TERF'S
Photo: Toby Melville/Reuters

Thousands of working‑class girls were raped, trafficked and terrorised in grooming scandals across Rotherham, Rochdale and Telford, as police, councils and social services looked the other way. Now, as a new inquiry reopens those failures, a viral post is asking an awkward question of some of Britain's best‑known feminists: why weren't you louder for these girls?

The post, circulating widely on social media in the wake of a new crowdfunded inquiry into grooming gang abuse, asks why a movement that campaigns loudly on rape culture, Page Three and lads' mags has been largely quiet on one of the worst child protection failures in British history. It is a hook, not a verdict. But the question itself has real weight, and the victims at the centre of this story deserve it to be examined honestly.

What Happened To These Girls

From the late 1980s until 2013, group-based child sexual exploitation affected an estimated 1,400 girls, generally from care home backgrounds, in the town of Rotherham, South Yorkshire. Similar networks were later identified in Rochdale, Telford, Oxford, Oldham and elsewhere.

The 2014 Jay Report, which first brought the scale of Rotherham's abuse to national attention, described children being 'raped by multiple perpetrators, trafficked to other towns and cities in the north of England, abducted, beaten and intimidated.' Girls as young as 11 were raped by large numbers of perpetrators. Some were doused in petrol and threatened with being set alight.

The failure to address the abuse was attributed to a combination of factors, including fear that the perpetrators' ethnicity would trigger allegations of racism, sexist and classist attitudes toward the mostly working‑class victims and a desire to protect the town's reputation. The girls were not believed. In some cases, they were arrested.

The Feminists Who Did Speak Out

The narrative that feminism as a whole stayed silent does not hold up to scrutiny. Julie Bindel published her first investigation into grooming gangs in 2007 and was subsequently added to an Islamophobia Watch website for doing so. She has been writing and broadcasting on the subject ever since, including a 2026 podcast series in which a survivor, Fiona, spoke about her exploitation in Bradford and the institutions that failed to intervene.

Ayaan Hirsi Ali, author and activist, also highlighted the grooming gangs scandal as early as 2021 in her book Prey, and has spoken about how the abuse of working‑class girls was dismissed in language that mirrored the dismissal of Muslim women's abuse in the Netherlands, 'they're slags,' 'white trash.'

Both women faced professional reputational risk for raising their voices. Both raised them anyway.

The Silence That Is Harder to Explain

The Silence That Is Harder To Explain

Ayaan Hirsi Ali, writing in The Free Press this week following the publication of the new Rape Gang Inquiry Report by Rupert Lowe MP, said the scandal 'should have summoned the full ferocity of the UK's feminist tradition,' but instead the dominant institutions of gender equality 'mostly responded with caution, euphemism, and procedural language where plain moral speech was required.'

Rape Crisis England & Wales did respond to the new inquiry report, commending the courage of survivors but adding it was 'unhelpful and irresponsible to attribute sexual violence and abuse perpetration uniquely to specific races, ethnicities or religions.' Critics argue that framing institutional concern around ethnicity data, rather than leading with condemnation of the abuse itself, is the kind of deflection the viral post is pointing at.

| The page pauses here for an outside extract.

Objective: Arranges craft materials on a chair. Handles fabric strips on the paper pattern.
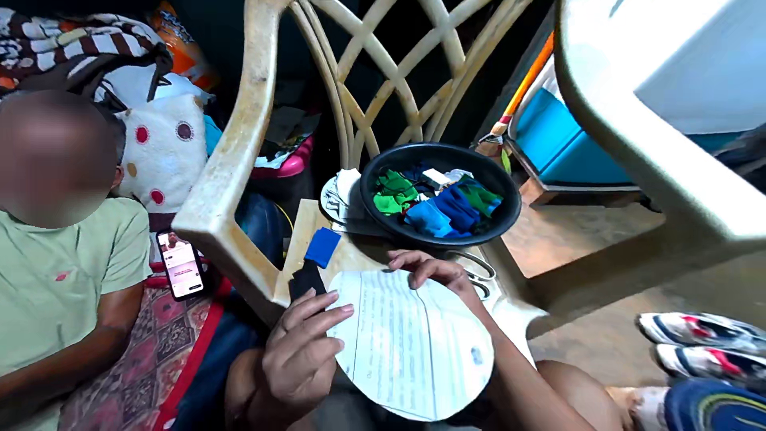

The inquiry that prompted this renewed debate is a statutory independent inquiry, established under the Inquiries Act 2005 and set up following Baroness Louise Casey's 2025 national audit, which found serious and repeated failures to protect children from organised sexual abuse. It is now under way, with national accountability hearings due before the end of this year.

The girls at the centre of this story are not a culture war. They are the reason this conversation must continue, clearly and honestly.